Gandi Kemal Kılçdaroğlu’da, malum Tunceli’li ve Kürt. Ama etnik aidiyetine yönelik kendisine sorulan soruları hep geçiştirmiş ve Kürt olduğunu söylemekten kaçınmıştır. Onur Öymen’le Dersim katliamına yönelik aralarındaki tartışma ise, sadece dostlar alışverişte görünsün tartışmasıydı.

 

Şunun altını özellikle çizmek isterim. Asla ırkçı ve faşist bir anlayışı benimsemedim, benimsememde. Çünkü ben Türk’ü, Kürd’ü bir yana bırakın bütün insanlığın kardeş olduğuna inananlardanım.

 

Mehmet Akif’in dediği gibi “hani ümmetin İslam idi, bu kavmiyet neden?” Yaşamım boyunca savaşa ve şiddete karşı durdum.
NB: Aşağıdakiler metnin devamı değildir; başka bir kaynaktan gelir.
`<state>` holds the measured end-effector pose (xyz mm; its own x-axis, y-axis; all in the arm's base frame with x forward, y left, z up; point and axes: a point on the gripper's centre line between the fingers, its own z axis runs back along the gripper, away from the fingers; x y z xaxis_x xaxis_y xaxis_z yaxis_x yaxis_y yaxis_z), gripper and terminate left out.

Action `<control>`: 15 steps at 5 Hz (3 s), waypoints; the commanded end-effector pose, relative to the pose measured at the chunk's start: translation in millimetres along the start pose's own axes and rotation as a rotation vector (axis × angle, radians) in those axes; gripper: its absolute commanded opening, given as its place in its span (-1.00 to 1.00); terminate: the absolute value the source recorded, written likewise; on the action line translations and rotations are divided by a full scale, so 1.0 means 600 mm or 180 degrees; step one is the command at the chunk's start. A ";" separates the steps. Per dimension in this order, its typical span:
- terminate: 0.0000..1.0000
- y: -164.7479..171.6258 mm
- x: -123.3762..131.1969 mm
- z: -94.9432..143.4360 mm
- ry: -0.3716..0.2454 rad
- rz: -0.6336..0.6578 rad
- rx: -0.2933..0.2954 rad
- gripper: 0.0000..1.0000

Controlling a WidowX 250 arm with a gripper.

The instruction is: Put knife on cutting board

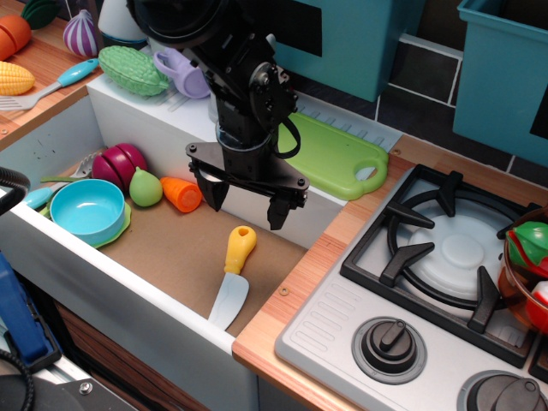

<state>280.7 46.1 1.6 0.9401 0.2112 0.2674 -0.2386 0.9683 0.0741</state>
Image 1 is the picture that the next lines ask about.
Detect white toy sink basin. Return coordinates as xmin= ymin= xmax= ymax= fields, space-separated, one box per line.
xmin=0 ymin=72 xmax=403 ymax=411

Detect green plastic plate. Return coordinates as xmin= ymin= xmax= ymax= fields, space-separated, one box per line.
xmin=39 ymin=202 xmax=131 ymax=248

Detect teal plastic bin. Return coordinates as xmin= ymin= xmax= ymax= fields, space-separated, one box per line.
xmin=453 ymin=1 xmax=547 ymax=165
xmin=276 ymin=1 xmax=425 ymax=102

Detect blue clamp device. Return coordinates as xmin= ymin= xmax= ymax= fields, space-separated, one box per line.
xmin=1 ymin=254 xmax=62 ymax=373

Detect orange toy carrot piece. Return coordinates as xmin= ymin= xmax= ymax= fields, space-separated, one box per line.
xmin=160 ymin=177 xmax=202 ymax=213

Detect grey stove knob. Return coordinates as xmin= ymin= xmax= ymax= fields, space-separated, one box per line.
xmin=456 ymin=371 xmax=547 ymax=411
xmin=351 ymin=317 xmax=427 ymax=385

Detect grey toy stove top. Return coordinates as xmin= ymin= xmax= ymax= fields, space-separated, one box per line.
xmin=275 ymin=165 xmax=547 ymax=410

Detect teal plastic bin right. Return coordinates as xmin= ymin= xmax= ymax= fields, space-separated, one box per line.
xmin=453 ymin=1 xmax=547 ymax=165

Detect teal plastic bin left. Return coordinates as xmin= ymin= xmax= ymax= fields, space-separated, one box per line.
xmin=276 ymin=1 xmax=425 ymax=102

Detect purple toy onion halves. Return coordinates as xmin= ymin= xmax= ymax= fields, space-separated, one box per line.
xmin=92 ymin=143 xmax=148 ymax=193

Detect orange transparent toy pot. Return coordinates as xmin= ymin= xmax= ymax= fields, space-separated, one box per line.
xmin=498 ymin=207 xmax=547 ymax=335

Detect green toy pear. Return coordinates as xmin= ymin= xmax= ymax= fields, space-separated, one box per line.
xmin=129 ymin=167 xmax=164 ymax=207

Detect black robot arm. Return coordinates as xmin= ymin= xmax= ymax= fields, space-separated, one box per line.
xmin=128 ymin=1 xmax=309 ymax=230

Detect lilac plastic cup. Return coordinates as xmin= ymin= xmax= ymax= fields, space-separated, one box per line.
xmin=152 ymin=48 xmax=210 ymax=99

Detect green red toy vegetable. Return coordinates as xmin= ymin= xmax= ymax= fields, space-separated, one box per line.
xmin=506 ymin=221 xmax=547 ymax=278

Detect green plastic cutting board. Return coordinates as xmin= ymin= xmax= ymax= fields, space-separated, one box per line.
xmin=287 ymin=113 xmax=389 ymax=200

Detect grey stove knob lower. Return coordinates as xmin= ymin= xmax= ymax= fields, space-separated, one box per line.
xmin=456 ymin=371 xmax=547 ymax=411

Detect purple striped toy garlic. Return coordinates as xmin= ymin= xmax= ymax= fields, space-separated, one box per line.
xmin=63 ymin=9 xmax=98 ymax=58

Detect yellow toy corn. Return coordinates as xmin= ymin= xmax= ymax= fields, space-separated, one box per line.
xmin=0 ymin=62 xmax=35 ymax=96

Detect blue-handled toy spatula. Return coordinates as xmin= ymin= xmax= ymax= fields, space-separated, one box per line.
xmin=1 ymin=58 xmax=99 ymax=111

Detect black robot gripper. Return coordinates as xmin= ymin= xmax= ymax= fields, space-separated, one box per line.
xmin=186 ymin=125 xmax=309 ymax=230

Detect green toy bitter gourd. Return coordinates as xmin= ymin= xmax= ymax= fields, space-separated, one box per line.
xmin=98 ymin=45 xmax=170 ymax=97

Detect black stove burner grate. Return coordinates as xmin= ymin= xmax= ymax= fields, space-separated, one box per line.
xmin=340 ymin=164 xmax=540 ymax=367

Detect blue plastic bowl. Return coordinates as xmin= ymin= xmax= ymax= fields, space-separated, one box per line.
xmin=50 ymin=179 xmax=126 ymax=246

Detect white bottle with blue base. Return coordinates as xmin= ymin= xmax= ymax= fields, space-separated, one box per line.
xmin=98 ymin=0 xmax=146 ymax=50

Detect blue-handled toy fork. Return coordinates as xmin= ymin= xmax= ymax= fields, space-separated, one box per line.
xmin=23 ymin=152 xmax=98 ymax=210

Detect yellow-handled toy knife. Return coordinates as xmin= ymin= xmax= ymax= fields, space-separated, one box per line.
xmin=208 ymin=225 xmax=257 ymax=331

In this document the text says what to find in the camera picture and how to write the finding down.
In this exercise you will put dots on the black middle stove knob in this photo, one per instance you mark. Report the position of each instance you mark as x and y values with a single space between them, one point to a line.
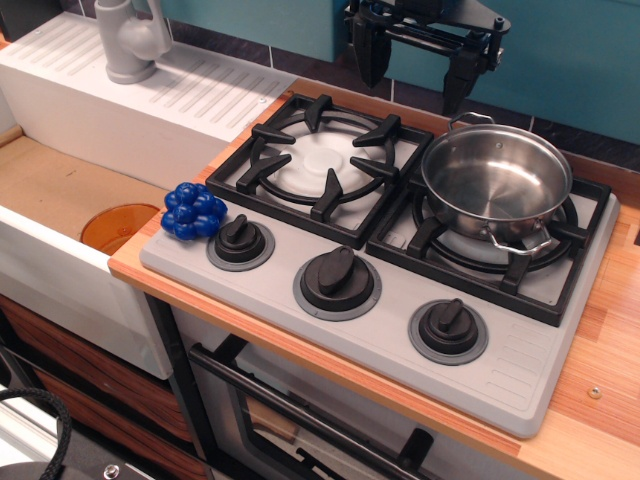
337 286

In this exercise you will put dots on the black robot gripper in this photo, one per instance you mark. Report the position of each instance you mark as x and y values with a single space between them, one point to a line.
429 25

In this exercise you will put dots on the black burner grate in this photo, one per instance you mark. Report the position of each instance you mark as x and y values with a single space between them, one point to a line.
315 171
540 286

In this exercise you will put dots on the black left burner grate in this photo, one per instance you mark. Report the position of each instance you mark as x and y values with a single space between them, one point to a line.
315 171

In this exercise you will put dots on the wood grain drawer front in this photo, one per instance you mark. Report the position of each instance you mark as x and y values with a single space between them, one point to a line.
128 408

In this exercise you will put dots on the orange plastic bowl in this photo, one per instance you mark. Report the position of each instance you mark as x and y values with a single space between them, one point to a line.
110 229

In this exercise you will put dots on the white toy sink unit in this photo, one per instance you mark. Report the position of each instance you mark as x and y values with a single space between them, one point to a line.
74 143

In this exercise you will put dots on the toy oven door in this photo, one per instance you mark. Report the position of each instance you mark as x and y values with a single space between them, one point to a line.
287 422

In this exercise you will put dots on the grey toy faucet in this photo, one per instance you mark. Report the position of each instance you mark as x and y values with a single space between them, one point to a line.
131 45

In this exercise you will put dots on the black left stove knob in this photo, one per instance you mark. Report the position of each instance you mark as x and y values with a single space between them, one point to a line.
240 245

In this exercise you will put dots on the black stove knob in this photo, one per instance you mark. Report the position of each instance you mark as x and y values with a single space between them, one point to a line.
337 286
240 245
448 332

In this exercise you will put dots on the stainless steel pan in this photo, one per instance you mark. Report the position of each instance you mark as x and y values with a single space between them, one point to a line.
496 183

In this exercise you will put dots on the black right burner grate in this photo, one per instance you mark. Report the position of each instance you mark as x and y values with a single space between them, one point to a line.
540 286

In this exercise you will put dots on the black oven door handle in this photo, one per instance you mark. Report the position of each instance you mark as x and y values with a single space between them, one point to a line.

Halkların kardeşliği, birliği, bütünlüğü ve bir arada kardeşçe yaşaması için mücadele ettim.

 

Sonuç olarak eğer biz Cumhuriyetin bütün cumhura yayılması ve hitap etmesini istiyorsak yalanlardan, dolanlardan, inkar ve asimilasyonlardan vazgeçeceğiz.